SRE 2012 Conference
You are invited to attend the 4th International Conference on Sport, Race and Ethnicity, which will be held at the Belfast Campus of the University of Ulster, Belfast, Northern Ireland, June 27 – 30, 2012. The conference is hosted by the Sport and Exercise Sciences Research Institute at the University of Ulster.
The SRE2012 Conference Committee would like to thank the Irish Football Association for their generous and continuing support.
15th June 2012 - Programme Update
‘Due to some last minute additions to the Conference Programme it has been updated as of June 15th. Please check the updated programme and confirm your presentation day and time. Please note in particular that Day 1, Thursday June 28th , will now have a 9 am (rather than 8.30am) start time to accommodate a number of delegates who are arriving into Belfast on early morning flights with the first Key Note following at 10 am.’
the final conference programme is now available.
Update : Pre-Conference Event
Delegates interested in attending a pre-conference event on sport and peace building in Northern Ireland may be interested in the Sport for Peace Building Conference, Tuesday 26th June 2012, 6.00pm – 9.30pm, Roe Valley Resort, Limavady. Further Information is available (pdf)>>
The site for the forthcoming Sport, Race and Ethnicity Conference is one of the most intriguing destinations for the study of sport and identity anywhere in the world. For most of the latter part of the twentieth century Belfast, the capital city of Northern Ireland was an international byword for ethnic division, conflict and violence. Amid this turmoil, lasting almost three decades, sport continued to exist, albeit in abnormal circumstances.
Sport and Ethnicity
Instead sport came to reflect, exacerbate and occasionally promote division between the majority Protestant and Unionist population of Northern Ireland and the minority Catholic and Nationalist people, many of whom wished to see the unification of Northern Ireland with its neighbour the Republic of Ireland. Thus a key theme of the 4th SRE Conference will be the role of sport in the creation and promotion of ethnic identities and from that sport’s role in accentuating, ameliorating or merely marking out the degree of ethnic diversity increasingly evident across the world.
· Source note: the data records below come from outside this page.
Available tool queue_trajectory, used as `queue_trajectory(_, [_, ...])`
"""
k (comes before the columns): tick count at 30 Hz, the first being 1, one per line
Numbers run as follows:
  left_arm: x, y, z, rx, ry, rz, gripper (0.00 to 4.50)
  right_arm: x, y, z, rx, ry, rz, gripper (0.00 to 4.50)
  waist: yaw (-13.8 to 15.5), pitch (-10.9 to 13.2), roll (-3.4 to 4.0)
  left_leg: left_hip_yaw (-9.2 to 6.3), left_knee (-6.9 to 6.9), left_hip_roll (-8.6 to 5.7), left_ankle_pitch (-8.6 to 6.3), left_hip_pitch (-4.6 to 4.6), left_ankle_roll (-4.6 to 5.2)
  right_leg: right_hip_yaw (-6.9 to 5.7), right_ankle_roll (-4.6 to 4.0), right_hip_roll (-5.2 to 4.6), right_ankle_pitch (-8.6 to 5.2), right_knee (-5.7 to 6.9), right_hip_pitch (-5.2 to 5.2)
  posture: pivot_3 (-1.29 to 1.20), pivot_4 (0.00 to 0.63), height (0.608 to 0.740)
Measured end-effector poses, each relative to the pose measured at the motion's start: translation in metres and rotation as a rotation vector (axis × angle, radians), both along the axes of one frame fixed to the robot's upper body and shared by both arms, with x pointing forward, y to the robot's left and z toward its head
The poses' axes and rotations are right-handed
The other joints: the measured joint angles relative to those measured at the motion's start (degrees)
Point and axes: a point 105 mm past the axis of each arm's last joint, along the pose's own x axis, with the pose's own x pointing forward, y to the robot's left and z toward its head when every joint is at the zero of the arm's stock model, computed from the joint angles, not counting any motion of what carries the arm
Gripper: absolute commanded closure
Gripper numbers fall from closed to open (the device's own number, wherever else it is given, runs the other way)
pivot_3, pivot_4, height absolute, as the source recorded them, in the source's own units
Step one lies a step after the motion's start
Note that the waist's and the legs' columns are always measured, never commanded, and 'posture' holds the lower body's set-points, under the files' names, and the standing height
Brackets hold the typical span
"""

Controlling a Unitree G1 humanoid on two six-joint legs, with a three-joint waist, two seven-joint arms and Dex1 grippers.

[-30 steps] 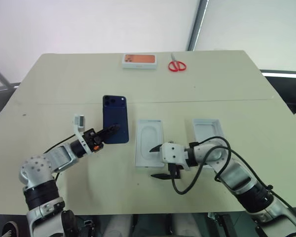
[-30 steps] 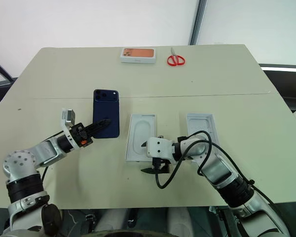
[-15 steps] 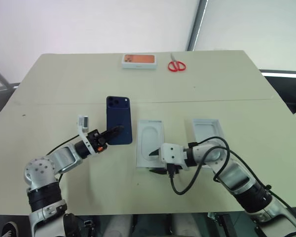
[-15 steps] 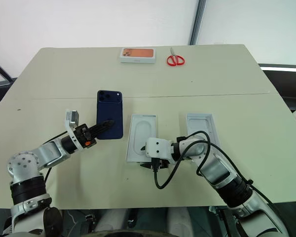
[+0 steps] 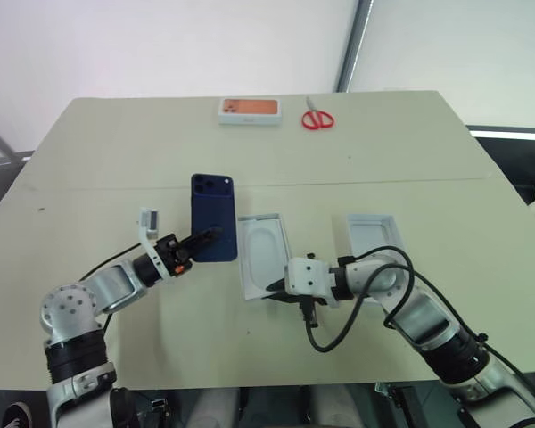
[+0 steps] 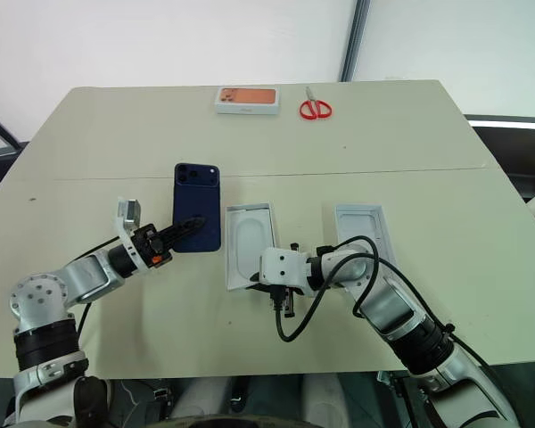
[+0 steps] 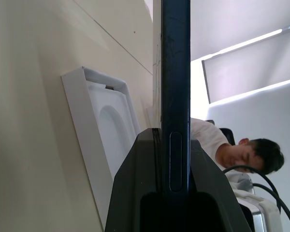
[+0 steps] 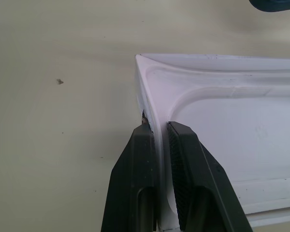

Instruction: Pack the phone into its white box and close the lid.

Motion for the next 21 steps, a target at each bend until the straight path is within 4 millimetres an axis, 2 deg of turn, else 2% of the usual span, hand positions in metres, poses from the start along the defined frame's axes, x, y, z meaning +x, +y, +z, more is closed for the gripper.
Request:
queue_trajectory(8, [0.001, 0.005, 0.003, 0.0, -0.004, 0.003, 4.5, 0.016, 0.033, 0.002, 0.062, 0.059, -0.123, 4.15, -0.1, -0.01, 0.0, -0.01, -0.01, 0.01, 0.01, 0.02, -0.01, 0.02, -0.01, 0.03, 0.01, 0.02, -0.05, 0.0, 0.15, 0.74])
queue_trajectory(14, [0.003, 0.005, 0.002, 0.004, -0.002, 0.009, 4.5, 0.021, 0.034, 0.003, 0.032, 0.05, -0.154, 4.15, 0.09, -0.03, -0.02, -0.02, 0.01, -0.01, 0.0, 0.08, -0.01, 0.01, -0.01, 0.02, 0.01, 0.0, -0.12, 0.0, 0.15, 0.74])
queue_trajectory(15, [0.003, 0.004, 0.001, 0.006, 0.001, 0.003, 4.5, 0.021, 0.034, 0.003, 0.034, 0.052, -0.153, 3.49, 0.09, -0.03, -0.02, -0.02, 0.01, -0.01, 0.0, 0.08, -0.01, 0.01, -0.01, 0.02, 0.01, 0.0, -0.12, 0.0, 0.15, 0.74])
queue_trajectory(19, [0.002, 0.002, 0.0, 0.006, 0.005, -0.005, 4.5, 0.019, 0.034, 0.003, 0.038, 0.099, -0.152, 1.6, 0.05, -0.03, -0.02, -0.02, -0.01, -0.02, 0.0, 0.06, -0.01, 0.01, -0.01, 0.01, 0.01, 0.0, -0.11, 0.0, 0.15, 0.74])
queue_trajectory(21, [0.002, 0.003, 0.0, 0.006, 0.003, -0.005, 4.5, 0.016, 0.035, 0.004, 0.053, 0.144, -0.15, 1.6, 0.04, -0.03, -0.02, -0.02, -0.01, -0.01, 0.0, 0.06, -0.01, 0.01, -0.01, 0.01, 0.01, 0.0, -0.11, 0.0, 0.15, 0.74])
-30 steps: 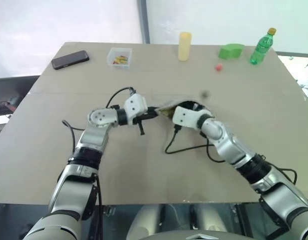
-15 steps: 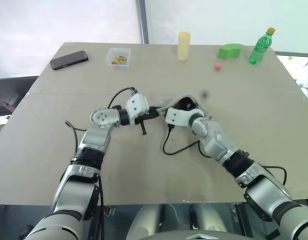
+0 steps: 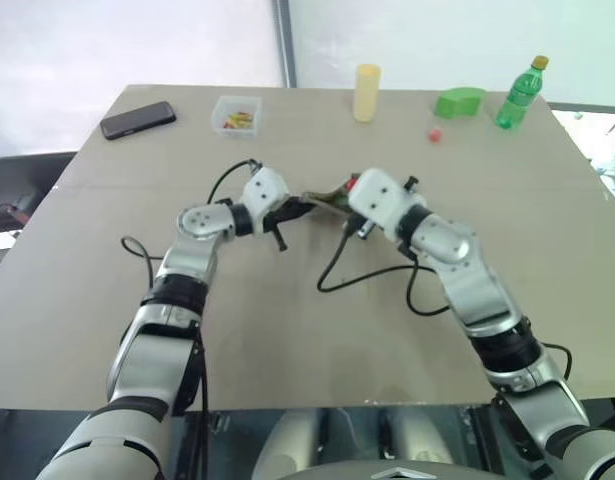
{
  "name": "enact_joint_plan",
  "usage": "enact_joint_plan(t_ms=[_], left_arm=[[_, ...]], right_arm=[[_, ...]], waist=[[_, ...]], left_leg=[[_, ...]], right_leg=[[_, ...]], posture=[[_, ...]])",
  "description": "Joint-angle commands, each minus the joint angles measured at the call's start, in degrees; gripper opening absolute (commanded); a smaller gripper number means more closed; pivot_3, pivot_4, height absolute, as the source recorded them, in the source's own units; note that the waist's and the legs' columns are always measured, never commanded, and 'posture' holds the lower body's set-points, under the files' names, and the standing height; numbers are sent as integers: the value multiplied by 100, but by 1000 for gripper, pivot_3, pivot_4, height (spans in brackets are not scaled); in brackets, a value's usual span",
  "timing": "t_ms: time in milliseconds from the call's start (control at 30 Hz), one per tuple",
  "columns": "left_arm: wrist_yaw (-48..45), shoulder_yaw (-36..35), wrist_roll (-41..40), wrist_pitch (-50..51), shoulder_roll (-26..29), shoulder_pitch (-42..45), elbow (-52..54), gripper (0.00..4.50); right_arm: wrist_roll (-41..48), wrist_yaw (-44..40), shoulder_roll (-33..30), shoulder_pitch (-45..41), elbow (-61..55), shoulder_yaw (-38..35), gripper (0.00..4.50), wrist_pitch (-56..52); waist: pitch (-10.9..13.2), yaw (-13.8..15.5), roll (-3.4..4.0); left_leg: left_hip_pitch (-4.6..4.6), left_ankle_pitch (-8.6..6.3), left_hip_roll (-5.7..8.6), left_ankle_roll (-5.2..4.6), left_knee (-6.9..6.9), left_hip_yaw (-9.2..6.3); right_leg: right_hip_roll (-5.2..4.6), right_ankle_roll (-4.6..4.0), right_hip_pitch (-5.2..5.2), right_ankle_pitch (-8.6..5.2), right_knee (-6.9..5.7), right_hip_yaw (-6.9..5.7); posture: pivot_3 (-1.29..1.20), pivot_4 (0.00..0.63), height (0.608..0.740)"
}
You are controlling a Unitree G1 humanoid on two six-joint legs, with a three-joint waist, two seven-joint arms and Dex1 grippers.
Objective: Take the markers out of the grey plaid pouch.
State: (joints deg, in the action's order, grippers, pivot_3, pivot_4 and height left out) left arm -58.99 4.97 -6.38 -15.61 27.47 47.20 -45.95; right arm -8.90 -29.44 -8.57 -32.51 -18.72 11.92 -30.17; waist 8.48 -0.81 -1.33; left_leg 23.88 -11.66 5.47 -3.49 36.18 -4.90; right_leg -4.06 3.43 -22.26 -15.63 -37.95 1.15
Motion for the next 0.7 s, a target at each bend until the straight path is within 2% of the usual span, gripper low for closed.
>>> enact_joint_plan(t_ms=[33, 133, 233, 333, 400, 567, 700], left_arm=[[-69, -144, -47, -150, 0, 134, -74, 0], [-171, -163, -78, -183, 24, 96, -61, 0], [-195, -165, -48, -239, 54, 67, -58, 0], [-154, -175, 4, -317, 76, 75, -110, 0], [-65, -168, 74, -406, 91, 89, -162, 0], [71, -157, 130, -528, 57, 49, -166, 0], [97, -148, 106, -556, 63, -56, -40, 0]], right_arm=[[617, 80, 84, 53, -798, -761, 475, -672], [815, 220, -182, 168, -1377, -1414, 475, -1313], [478, 149, -1057, 413, -1750, -1411, 475, -1490], [-35, 72, -2066, 885, -1942, -997, 475, -1314], [-420, 136, -2523, 1304, -1794, -622, 475, -1014], [-1377, 676, -2880, 2093, -297, 523, 475, 307], [-1586, 650, -2917, 2188, 537, 864, 475, 1126]], waist=[[0, 1, 0], [0, 26, 0], [1, 26, 1], [0, 8, 0], [0, 1, 1], [-3, 3, -6], [-25, 4, -40]], left_leg=[[0, 0, 0, 0, 0, 0], [1, -1, 2, -1, 1, -1], [4, -2, 8, -3, 1, -1], [6, -3, 9, -4, -2, 1], [6, -3, 5, -4, -6, 1], [1, -2, -1, -4, -2, 3], [-10, -4, 2, -6, 14, 6]], right_leg=[[0, 0, 0, 0, 0, 0], [-3, 0, 1, 0, 0, -1], [-8, 0, 0, 0, 3, -1], [-13, 0, -3, 0, 6, 0], [-11, 1, -7, -1, 5, 2], [-8, 1, 0, -1, 2, 4], [-9, 3, 17, 1, 2, 4]], posture=[[0, 150, 740], [0, 150, 740], [0, 150, 740], [0, 150, 740], [0, 150, 740], [0, 150, 740], [0, 150, 740]])
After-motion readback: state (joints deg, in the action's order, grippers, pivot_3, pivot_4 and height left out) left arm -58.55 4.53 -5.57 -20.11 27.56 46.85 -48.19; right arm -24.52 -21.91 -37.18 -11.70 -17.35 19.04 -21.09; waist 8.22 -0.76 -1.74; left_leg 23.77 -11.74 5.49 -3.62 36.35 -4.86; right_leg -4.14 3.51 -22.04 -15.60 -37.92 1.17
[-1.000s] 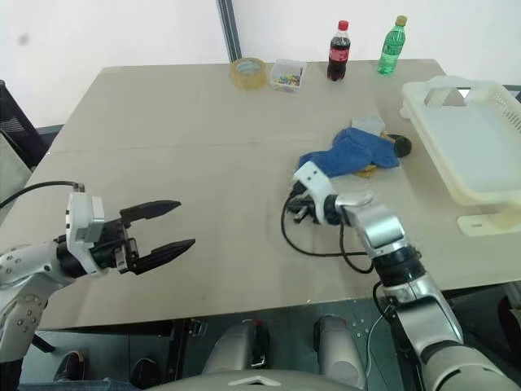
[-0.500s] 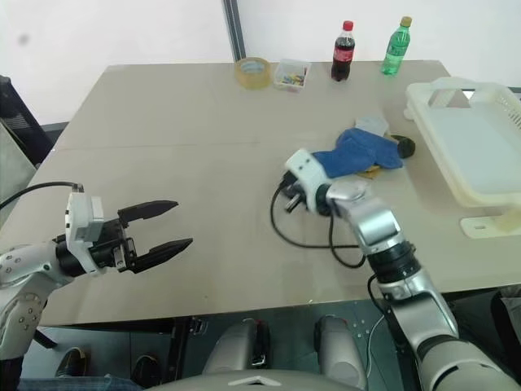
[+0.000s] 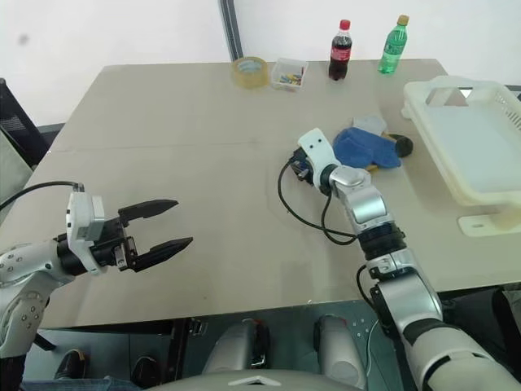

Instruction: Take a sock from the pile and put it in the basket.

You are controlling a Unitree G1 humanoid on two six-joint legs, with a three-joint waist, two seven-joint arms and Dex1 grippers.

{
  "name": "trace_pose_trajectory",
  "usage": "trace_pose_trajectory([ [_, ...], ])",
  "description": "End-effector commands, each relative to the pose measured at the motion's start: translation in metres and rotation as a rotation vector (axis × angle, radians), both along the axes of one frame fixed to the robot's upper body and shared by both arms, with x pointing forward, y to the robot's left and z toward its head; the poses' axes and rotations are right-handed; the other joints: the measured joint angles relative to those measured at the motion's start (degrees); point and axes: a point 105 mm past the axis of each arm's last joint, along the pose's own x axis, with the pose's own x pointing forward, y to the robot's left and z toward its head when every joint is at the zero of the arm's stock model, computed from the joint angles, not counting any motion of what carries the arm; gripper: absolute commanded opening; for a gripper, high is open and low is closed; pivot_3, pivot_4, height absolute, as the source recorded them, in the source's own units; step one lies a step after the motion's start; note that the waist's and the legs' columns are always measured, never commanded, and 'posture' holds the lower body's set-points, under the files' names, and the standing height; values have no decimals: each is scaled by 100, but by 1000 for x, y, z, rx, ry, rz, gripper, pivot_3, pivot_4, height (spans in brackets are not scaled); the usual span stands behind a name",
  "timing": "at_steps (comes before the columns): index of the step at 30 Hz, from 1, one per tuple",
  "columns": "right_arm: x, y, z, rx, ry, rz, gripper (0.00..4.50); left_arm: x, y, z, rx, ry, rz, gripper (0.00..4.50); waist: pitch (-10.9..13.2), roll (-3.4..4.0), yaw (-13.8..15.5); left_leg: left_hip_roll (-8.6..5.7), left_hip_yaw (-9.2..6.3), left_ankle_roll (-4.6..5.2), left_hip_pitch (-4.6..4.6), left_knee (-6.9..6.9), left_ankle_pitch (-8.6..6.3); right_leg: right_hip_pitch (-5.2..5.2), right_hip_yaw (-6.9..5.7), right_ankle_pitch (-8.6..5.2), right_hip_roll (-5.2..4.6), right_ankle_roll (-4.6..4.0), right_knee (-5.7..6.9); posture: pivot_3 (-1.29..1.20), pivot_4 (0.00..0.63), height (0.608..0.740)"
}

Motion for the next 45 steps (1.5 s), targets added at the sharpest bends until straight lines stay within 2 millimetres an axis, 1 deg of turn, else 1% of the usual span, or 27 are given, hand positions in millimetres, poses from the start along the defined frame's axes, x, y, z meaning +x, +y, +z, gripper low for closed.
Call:
trace_pose_trajectory([
  [1,8,-7,7,-11,-34,-60,1750,-2,-2,5,3,-33,-8,4500,0,0,1,0,0,0,0,0,0,0,0,0,0,0,0,0,150,740],
  [6,13,-17,-8,-54,15,-131,1750,-1,-2,5,4,-37,-4,4500,0,1,-3,-1,1,-1,-1,0,0,0,0,-1,-1,-2,0,0,150,740],
  [8,11,-15,-14,-59,39,-121,1750,-1,-3,5,4,-38,-4,4500,1,1,-4,0,1,-1,-1,0,0,0,0,-1,0,-2,0,0,150,740],
  [10,9,-12,-15,-55,44,-105,1750,-1,-3,5,4,-38,-5,4500,1,1,-7,0,1,-1,-1,0,0,0,0,-1,0,-2,0,0,150,740],
  [12,7,-10,-15,-51,44,-95,1246,-1,-3,5,3,-38,-5,4500,1,1,-7,0,1,-1,0,0,0,0,0,0,0,-1,0,0,150,740],
  [14,7,-9,-15,-51,43,-94,488,0,-4,4,2,-38,-6,4500,1,1,-6,0,0,-1,0,0,0,0,0,0,0,-1,0,0,150,740],
  [15,7,-9,-15,-51,42,-94,22,0,-4,4,2,-38,-7,4500,1,1,-6,0,1,0,0,0,0,0,0,0,0,-1,0,0,150,740],
  [19,5,-6,-11,-44,29,-79,22,1,-4,4,2,-39,-8,4500,1,1,-6,0,0,0,0,0,0,0,0,-1,0,-1,1,0,150,740],
  [20,2,-4,-10,-39,38,-62,22,1,-5,4,2,-39,-8,4500,1,1,-6,0,0,-1,0,0,0,0,0,0,0,-1,1,0,150,740],
  [22,-12,0,-13,-31,81,0,22,1,-5,5,2,-40,-7,4500,1,1,-3,1,-1,-1,-1,0,0,0,0,0,0,0,1,0,150,740],
  [25,-45,5,-20,-17,198,103,22,-1,-4,5,4,-40,-4,4500,1,1,18,4,-4,0,-2,-1,0,0,-2,3,-1,5,0,0,150,740],
  [27,-73,7,-24,9,341,150,22,-1,-4,4,5,-39,-1,4500,0,0,22,8,-6,0,-3,-1,0,1,-3,2,-3,4,-2,0,150,740],
  [29,-97,13,-22,27,438,201,22,-1,-4,4,4,-39,-1,4500,-1,-1,20,9,-7,1,-3,-1,-1,1,-4,1,-4,2,-1,0,150,740],
  [30,-108,17,-21,34,469,227,22,-1,-5,4,2,-39,-3,4500,-1,-1,12,11,-7,1,0,0,-1,2,-5,0,-3,-1,1,0,150,740],
  [32,-129,32,-16,68,520,302,22,0,-8,3,-2,-38,-11,4500,-1,-1,11,10,-8,0,2,0,0,1,-5,-7,-2,-13,2,0,150,740],
  [34,-140,52,-12,127,553,360,22,2,-10,3,-4,-37,-23,4500,-1,-2,8,9,-11,-1,4,2,0,1,-6,-8,-1,-14,8,0,150,740],
  [38,-141,85,-11,192,585,404,22,6,-11,4,-3,-37,-38,4500,-1,-1,10,5,-12,-3,3,3,1,1,-8,-8,0,-14,11,0,150,740],
  [39,-140,95,-11,219,600,407,22,6,-11,4,-2,-36,-42,4500,-2,-2,10,3,-12,-3,2,3,1,1,-8,-8,0,-14,11,0,150,740],
  [40,-135,104,-11,256,608,383,22,7,-11,4,-1,-36,-45,4500,-3,-4,9,3,-12,-3,2,3,1,2,-7,-8,-1,-14,9,0,150,740],
  [42,-126,115,-14,307,626,335,679,7,-12,4,0,-36,-49,4500,-2,-3,12,1,-12,-3,1,3,1,1,-8,-5,0,-9,9,0,150,740],
  [43,-121,119,-17,318,626,305,913,7,-12,4,-1,-37,-51,4500,-4,-7,37,0,-12,-3,-4,2,1,-1,-9,-1,0,-3,7,0,150,740],
  [44,-111,119,-20,317,598,249,1349,7,-13,4,-1,-37,-52,4500,-5,-8,45,-3,-18,-3,-4,2,1,4,-15,-2,-4,-3,2,0,150,740],
  [45,-102,117,-23,313,565,200,1655,7,-13,4,-1,-36,-53,4500,-5,-7,45,-4,-18,-3,-7,2,1,4,-16,-2,-5,-4,0,0,150,740],
])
Over the last number of years it seems the role of sport in this regard has become evermore pronounced. Issues of sport and ethnic/nationalist rapprochement since the end of the Sri Lankan Civil War; ethnic/nationalist conflict in Tibet in the lead-up to the Beijing Games and the IOC’s apparent impotency over human rights and, in view of the impending 2011 IRB RWC in New Zealand, the question of Pacific Islanders having their own team at the Rugby World Cup instead of being segmented by island region, all bring to the fore issues of ethnic identity and the critical role of sport in this regard.
Sport and Race
Of course 2012 is also a hugely significant year for the United Kingdom as many of the world’s leading athletes descend upon London in the weeks immediately following the SRE conference.
With this the opportunity to consider mega-events as a site for the interrogation of issues of race and ethnicity in modern sport is both appropriate and timely. On this theme one of the issues the conference will broadly consider is the possible revised ‘racial’ interpretations of athletic performance in the wake of China’s ascent to the top of the unofficial medal table at Beijing in 2008 (breaking down longstanding assumptions about ‘oriental’ physical inferiority by comparison to ‘African-American’ and ‘European’ representatives). Indeed arguably the same could be said around Latino ascendancy in Major League Baseball (the ‘American’ game) and/ or talented ‘white’ men playing in the NBA through and alongside the drafting of players from mainland Europe.
It appears that rarely before has there been a more opportune time to consider the full extent of the interplay of race, ethnicity and sport in the modern world. On a more theoretical and conceptual level around issues of sport and diversity the conference will also consider the ongoing attempts to make sense of the concepts ‘race’ and ethnicity in sport; consider how issues of indigeneity remain significant (or otherwise) in national or global sports and indeed whether cosmopolitanism is an inherently virtuous goal in sport?